◆ YOUR TASK
Among the entries below, how many lines have the string "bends" in them? Only the number should be given.

◆ DATASET EXCERPTS
********************

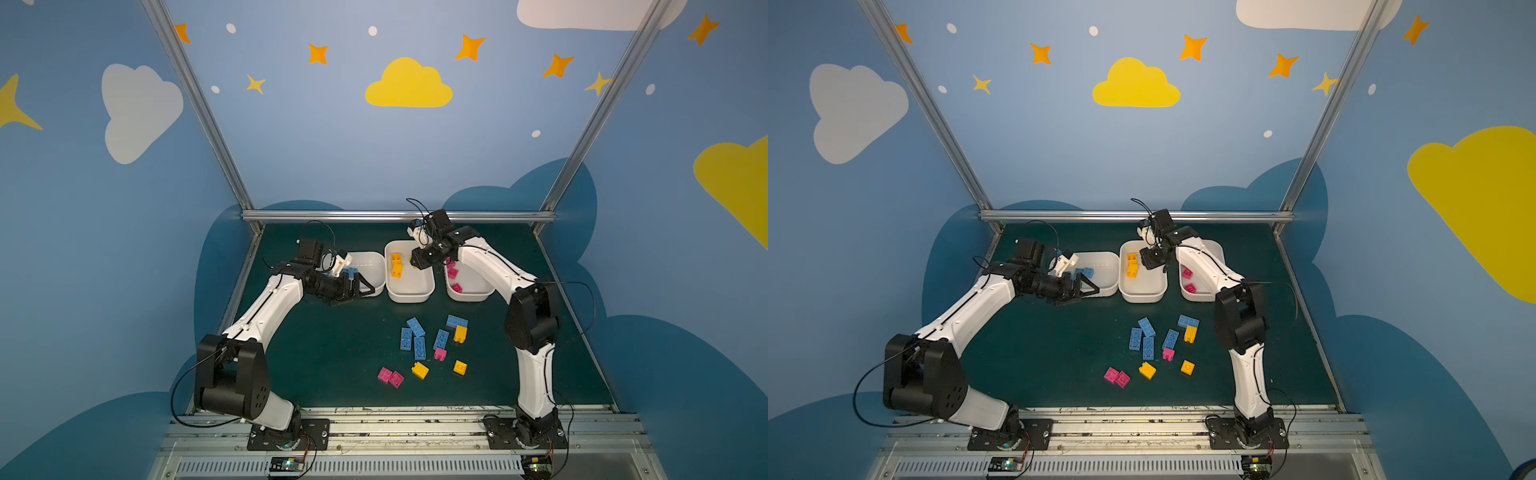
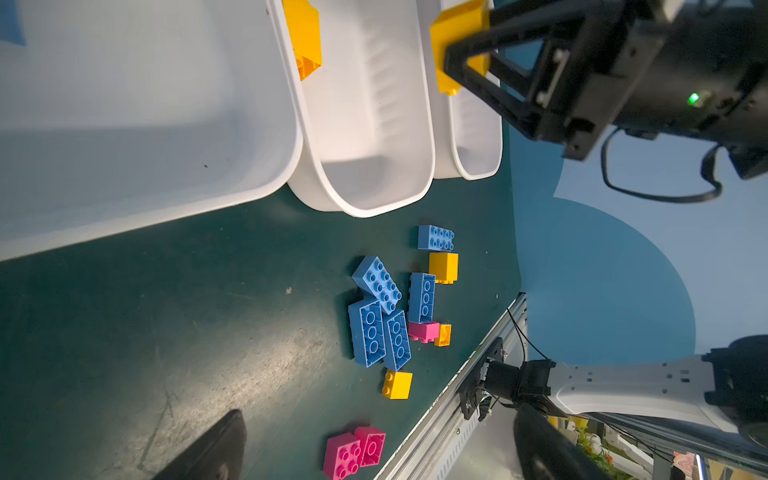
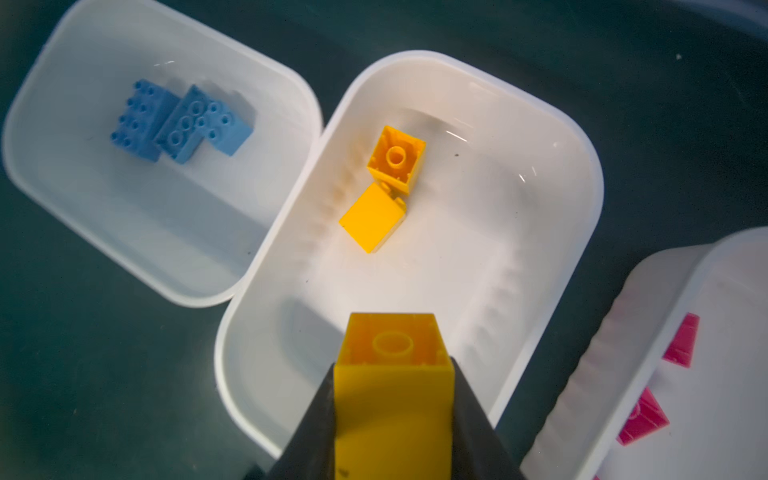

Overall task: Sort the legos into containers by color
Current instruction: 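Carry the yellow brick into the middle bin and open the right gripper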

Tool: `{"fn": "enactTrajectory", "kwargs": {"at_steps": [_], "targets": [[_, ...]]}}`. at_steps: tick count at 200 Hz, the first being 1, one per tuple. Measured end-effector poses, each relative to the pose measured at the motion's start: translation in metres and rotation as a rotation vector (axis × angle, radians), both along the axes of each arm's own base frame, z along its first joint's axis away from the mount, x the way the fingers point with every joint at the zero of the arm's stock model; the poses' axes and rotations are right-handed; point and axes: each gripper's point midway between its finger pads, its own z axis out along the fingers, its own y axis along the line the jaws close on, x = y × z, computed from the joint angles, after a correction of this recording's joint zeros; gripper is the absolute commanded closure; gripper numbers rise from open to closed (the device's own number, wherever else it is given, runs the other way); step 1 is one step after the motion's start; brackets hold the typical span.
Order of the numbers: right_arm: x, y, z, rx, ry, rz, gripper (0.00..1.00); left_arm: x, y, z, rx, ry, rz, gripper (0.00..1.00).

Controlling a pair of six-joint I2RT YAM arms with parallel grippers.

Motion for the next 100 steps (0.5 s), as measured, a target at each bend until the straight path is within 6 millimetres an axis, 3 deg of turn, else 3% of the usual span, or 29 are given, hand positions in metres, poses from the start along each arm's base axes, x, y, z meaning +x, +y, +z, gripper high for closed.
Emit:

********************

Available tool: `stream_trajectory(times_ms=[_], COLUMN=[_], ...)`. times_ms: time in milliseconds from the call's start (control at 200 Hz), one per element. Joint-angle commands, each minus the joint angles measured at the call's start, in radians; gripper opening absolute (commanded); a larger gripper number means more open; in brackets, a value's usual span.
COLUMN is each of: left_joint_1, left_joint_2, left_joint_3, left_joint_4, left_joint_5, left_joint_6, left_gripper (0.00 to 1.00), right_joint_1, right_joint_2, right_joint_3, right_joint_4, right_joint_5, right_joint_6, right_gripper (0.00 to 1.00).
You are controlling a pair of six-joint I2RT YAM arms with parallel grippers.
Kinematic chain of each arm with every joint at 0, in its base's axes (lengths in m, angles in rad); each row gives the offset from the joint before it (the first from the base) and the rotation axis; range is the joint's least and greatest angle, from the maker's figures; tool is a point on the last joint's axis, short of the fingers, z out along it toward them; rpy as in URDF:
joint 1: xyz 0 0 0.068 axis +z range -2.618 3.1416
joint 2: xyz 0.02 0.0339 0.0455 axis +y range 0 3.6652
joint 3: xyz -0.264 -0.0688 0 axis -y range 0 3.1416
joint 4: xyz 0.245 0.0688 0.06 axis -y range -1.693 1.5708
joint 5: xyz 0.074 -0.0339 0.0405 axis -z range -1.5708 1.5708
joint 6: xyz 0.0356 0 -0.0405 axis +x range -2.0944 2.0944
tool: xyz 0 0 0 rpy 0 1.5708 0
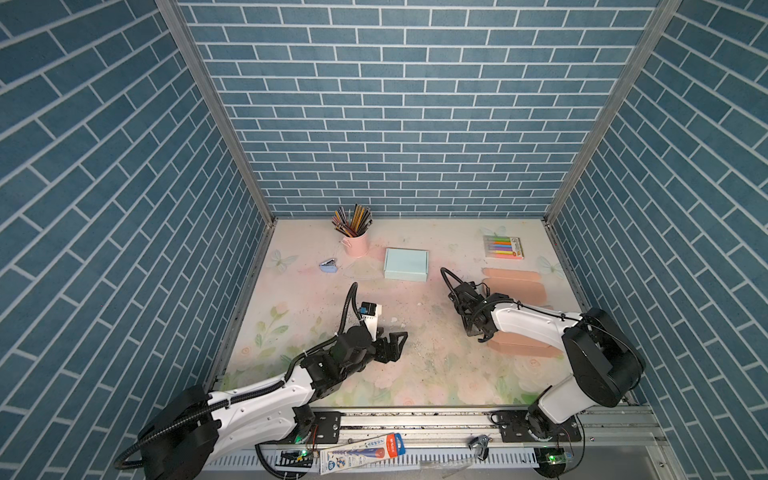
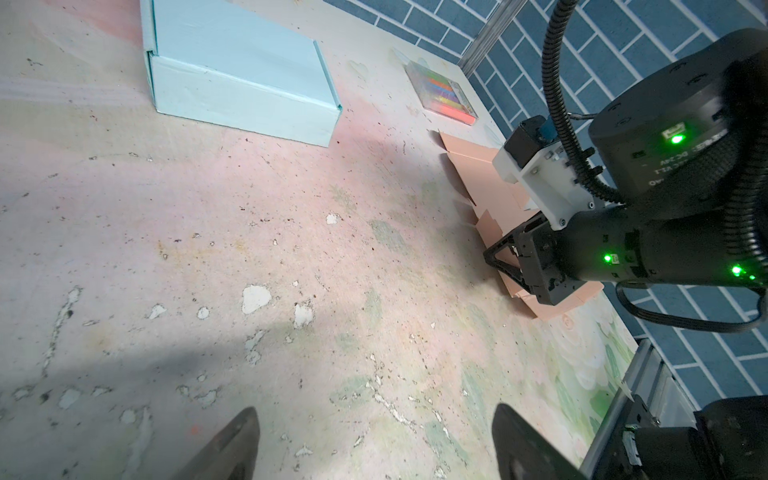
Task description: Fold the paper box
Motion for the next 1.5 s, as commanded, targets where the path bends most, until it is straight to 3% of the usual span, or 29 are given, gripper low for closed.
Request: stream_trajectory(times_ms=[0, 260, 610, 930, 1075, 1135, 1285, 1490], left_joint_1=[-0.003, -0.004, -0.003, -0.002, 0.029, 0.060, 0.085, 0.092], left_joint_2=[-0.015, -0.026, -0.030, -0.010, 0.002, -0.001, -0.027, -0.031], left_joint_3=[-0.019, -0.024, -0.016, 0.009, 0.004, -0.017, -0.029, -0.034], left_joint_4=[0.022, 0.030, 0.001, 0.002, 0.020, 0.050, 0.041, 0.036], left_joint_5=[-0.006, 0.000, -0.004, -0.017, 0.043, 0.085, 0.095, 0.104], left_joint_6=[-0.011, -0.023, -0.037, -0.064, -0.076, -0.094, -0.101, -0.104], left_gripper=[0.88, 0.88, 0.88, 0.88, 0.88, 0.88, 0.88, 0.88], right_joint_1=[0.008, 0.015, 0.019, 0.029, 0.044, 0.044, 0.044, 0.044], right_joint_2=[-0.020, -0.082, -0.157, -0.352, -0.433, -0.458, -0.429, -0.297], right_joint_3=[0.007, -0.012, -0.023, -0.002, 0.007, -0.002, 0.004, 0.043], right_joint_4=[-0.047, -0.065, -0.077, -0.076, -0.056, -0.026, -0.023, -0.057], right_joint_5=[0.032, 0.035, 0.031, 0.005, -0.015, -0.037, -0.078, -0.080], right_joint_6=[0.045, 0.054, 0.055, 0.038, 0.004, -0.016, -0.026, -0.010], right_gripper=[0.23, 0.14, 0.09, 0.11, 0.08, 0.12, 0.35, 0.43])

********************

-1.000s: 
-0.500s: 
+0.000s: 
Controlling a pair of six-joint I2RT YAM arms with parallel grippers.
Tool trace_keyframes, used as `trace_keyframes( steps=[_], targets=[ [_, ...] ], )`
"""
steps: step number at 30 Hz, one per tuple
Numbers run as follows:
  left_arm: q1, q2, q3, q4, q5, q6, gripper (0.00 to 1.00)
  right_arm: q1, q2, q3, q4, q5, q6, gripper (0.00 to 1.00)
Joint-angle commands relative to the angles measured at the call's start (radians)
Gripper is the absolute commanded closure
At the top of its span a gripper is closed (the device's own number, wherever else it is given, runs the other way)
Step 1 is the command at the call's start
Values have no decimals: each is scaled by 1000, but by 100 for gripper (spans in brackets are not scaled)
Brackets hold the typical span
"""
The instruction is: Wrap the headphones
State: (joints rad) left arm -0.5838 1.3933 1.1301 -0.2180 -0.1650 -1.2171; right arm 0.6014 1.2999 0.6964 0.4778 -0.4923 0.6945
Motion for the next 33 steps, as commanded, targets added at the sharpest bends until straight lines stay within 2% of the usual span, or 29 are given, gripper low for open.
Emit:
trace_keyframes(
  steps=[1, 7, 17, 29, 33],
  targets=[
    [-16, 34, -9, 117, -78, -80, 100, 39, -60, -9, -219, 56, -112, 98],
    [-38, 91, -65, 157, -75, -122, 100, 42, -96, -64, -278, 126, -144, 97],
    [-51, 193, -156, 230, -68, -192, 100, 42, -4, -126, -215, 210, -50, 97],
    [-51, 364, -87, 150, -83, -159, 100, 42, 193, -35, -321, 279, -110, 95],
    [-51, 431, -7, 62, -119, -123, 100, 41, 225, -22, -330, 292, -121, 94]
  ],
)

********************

◆ ANSWER SECTION
2